Among the lines below, return each one that contains the word "camera".

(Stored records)
:::::

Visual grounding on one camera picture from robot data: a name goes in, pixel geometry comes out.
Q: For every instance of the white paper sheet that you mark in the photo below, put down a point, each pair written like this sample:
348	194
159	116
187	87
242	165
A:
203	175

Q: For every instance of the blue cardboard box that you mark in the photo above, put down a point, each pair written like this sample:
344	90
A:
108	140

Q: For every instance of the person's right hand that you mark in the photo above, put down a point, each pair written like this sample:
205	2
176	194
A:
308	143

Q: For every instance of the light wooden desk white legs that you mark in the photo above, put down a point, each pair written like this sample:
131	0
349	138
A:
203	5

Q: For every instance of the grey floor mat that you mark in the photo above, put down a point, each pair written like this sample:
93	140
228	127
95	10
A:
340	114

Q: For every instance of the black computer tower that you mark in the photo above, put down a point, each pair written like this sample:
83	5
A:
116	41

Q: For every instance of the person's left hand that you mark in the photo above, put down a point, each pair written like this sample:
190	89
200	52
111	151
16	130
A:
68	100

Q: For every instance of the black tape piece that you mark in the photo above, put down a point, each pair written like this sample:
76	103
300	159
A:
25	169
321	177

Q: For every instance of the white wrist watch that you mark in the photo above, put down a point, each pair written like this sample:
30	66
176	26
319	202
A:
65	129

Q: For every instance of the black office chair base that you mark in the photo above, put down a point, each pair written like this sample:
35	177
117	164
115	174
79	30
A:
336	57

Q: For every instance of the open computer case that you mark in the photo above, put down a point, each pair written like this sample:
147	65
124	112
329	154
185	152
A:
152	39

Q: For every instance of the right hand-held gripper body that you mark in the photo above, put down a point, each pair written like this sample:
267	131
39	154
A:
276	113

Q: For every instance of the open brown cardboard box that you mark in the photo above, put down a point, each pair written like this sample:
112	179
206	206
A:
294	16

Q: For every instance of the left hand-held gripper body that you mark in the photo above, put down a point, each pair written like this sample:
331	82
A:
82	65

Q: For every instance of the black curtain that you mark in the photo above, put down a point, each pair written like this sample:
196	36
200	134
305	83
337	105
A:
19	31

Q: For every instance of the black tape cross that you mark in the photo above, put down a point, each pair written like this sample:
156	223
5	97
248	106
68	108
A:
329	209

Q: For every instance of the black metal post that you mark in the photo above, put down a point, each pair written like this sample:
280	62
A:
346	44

:::::

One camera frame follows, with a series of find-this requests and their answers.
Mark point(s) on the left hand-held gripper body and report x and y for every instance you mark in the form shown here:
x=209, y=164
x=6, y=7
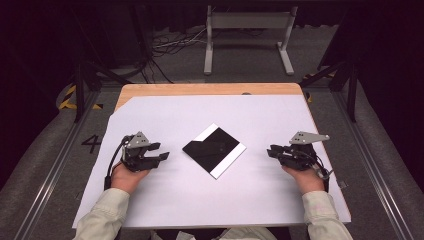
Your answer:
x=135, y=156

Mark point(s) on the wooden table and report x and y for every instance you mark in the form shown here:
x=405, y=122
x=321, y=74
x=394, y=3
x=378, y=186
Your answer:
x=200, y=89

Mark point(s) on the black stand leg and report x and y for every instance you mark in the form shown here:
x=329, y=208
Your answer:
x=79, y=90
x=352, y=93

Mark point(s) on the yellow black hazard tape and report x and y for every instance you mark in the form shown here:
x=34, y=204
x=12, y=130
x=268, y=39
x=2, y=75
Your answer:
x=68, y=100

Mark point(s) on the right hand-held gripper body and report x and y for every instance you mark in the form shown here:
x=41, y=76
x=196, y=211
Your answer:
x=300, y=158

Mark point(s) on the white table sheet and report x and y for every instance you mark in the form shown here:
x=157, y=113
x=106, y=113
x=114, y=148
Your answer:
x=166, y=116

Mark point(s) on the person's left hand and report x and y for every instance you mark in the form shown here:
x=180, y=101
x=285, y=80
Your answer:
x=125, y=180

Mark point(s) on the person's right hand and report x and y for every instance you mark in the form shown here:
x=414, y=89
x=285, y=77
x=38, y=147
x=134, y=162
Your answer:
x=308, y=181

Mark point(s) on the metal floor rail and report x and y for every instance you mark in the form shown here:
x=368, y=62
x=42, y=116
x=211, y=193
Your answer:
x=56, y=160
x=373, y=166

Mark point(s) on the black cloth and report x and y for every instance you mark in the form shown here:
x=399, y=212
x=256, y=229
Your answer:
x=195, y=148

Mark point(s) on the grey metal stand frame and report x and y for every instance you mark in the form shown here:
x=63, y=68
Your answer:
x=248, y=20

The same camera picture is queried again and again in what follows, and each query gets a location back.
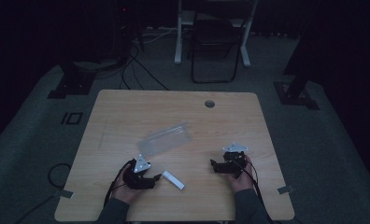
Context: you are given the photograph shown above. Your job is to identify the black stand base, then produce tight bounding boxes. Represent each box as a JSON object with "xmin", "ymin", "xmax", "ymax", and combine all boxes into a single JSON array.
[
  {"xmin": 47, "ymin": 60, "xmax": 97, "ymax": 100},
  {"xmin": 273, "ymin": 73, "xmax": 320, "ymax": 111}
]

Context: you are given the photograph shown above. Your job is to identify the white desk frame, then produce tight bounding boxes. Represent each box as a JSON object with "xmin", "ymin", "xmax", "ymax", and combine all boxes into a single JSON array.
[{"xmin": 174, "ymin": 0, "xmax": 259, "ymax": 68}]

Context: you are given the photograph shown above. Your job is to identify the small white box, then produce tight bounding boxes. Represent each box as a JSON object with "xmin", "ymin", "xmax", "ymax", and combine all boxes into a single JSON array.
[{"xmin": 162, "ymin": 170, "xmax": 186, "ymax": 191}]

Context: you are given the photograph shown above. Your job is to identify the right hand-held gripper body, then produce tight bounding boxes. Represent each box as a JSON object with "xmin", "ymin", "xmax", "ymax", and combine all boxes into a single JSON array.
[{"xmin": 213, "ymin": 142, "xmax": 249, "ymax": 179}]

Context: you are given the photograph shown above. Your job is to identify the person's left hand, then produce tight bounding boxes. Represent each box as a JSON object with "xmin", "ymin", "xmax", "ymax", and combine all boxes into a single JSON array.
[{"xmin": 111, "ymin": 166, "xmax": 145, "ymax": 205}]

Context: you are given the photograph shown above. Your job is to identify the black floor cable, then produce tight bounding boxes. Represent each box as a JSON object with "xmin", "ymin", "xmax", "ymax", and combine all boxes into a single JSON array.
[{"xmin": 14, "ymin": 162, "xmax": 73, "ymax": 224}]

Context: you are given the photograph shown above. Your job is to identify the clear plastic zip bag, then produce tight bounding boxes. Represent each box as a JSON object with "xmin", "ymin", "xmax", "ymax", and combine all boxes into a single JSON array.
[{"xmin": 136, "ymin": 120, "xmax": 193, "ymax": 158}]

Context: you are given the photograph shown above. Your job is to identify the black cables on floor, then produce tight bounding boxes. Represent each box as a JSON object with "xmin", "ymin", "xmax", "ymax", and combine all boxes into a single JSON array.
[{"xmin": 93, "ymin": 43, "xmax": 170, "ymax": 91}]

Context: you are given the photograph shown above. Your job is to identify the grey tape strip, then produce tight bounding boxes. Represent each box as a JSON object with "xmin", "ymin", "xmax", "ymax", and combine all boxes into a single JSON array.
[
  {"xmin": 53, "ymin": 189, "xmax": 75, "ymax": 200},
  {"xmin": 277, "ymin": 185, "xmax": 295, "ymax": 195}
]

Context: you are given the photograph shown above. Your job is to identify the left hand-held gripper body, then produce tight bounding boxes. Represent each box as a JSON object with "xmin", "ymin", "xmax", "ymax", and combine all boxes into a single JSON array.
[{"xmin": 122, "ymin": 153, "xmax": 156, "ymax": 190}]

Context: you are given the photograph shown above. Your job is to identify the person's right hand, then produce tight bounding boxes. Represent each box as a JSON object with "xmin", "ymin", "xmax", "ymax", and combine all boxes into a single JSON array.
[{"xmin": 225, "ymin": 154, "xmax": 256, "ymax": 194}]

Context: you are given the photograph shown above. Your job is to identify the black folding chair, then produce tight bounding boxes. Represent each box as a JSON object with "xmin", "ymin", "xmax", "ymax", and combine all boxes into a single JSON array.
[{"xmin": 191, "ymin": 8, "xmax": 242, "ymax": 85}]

:::::

## Solved problem
Visual grounding on one camera picture from robot data: a name goes in, pixel geometry comes out.
One camera frame follows, with a series of find-this requests and their answers.
The same camera picture is queried again and again in what follows, and each query gets a location back.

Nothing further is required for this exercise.